ACTIVITY:
What you return must match the material exactly, with every line present.

○ ○ ○

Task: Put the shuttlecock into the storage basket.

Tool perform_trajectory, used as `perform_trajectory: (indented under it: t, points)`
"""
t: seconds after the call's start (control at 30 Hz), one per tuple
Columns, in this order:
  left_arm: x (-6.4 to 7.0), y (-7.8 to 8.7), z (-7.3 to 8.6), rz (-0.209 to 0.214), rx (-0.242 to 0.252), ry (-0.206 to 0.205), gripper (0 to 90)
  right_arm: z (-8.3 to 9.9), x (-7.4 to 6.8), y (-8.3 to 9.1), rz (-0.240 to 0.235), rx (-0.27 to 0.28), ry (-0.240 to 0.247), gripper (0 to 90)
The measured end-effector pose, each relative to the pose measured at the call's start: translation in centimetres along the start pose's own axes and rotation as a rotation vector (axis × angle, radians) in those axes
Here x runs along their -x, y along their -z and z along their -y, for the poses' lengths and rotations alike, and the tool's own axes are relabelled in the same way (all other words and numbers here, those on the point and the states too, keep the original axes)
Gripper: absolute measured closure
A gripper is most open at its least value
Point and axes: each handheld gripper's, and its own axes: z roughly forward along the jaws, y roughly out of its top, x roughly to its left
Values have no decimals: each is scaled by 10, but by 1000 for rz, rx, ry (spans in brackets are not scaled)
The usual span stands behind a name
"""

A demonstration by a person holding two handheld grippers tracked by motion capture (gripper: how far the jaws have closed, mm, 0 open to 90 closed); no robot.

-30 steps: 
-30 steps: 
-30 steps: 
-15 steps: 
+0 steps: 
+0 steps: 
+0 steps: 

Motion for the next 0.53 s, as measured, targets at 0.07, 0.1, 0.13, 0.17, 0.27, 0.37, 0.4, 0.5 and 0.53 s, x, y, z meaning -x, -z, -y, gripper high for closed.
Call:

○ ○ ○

SOLUTION:
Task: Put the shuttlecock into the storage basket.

Tool perform_trajectory, used as `perform_trajectory: (indented under it: t, points)`
"""
t: seconds after the call's start (control at 30 Hz), one per tuple
Columns, in this order:
  left_arm: x (-6.4 to 7.0), y (-7.8 to 8.7), z (-7.3 to 8.6), rz (-0.209 to 0.214), rx (-0.242 to 0.252), ry (-0.206 to 0.205), gripper (0 to 90)
  right_arm: z (-8.3 to 9.9), x (-7.4 to 6.8), y (-8.3 to 9.1), rz (-0.240 to 0.235), rx (-0.27 to 0.28), ry (-0.240 to 0.247), gripper (0 to 90)
The measured end-effector pose, each relative to the pose measured at the call's start: translation in centimetres along the start pose's own axes and rotation as a rotation vector (axis × angle, radians) in those axes
Here x runs along their -x, y along their -z and z along their -y, for the poses' lengths and rotations alike, and the tool's own axes are relabelled in the same way (all other words and numbers here, those on the point and the states too, keep the original axes)
Gripper: absolute measured closure
A gripper is most open at its least value
Point and axes: each handheld gripper's, and its own axes: z roughly forward along the jaws, y roughly out of its top, x roughly to its left
Values have no decimals: each is scaled by 10, but by 1000 for rz, rx, ry (spans in brackets are not scaled)
The usual span stands behind a name
"""

A demonstration by a person holding two handheld grippers tracked by motion capture (gripper: how far the jaws have closed, mm, 0 open to 90 closed); no robot.

-30 steps: 
-30 steps: 
-30 steps: 
-15 steps: 
+0 steps: 
+0 steps: 
+0 steps: 

Motion for the next 0.53 s, as measured, targets at 0.07, 0.1, 0.13, 0.17, 0.27, 0.37, 0.4, 0.5 and 0.53 s, x, y, z meaning -x, -z, -y, gripper high for closed.
Call:

For this exercise, the work is now complete.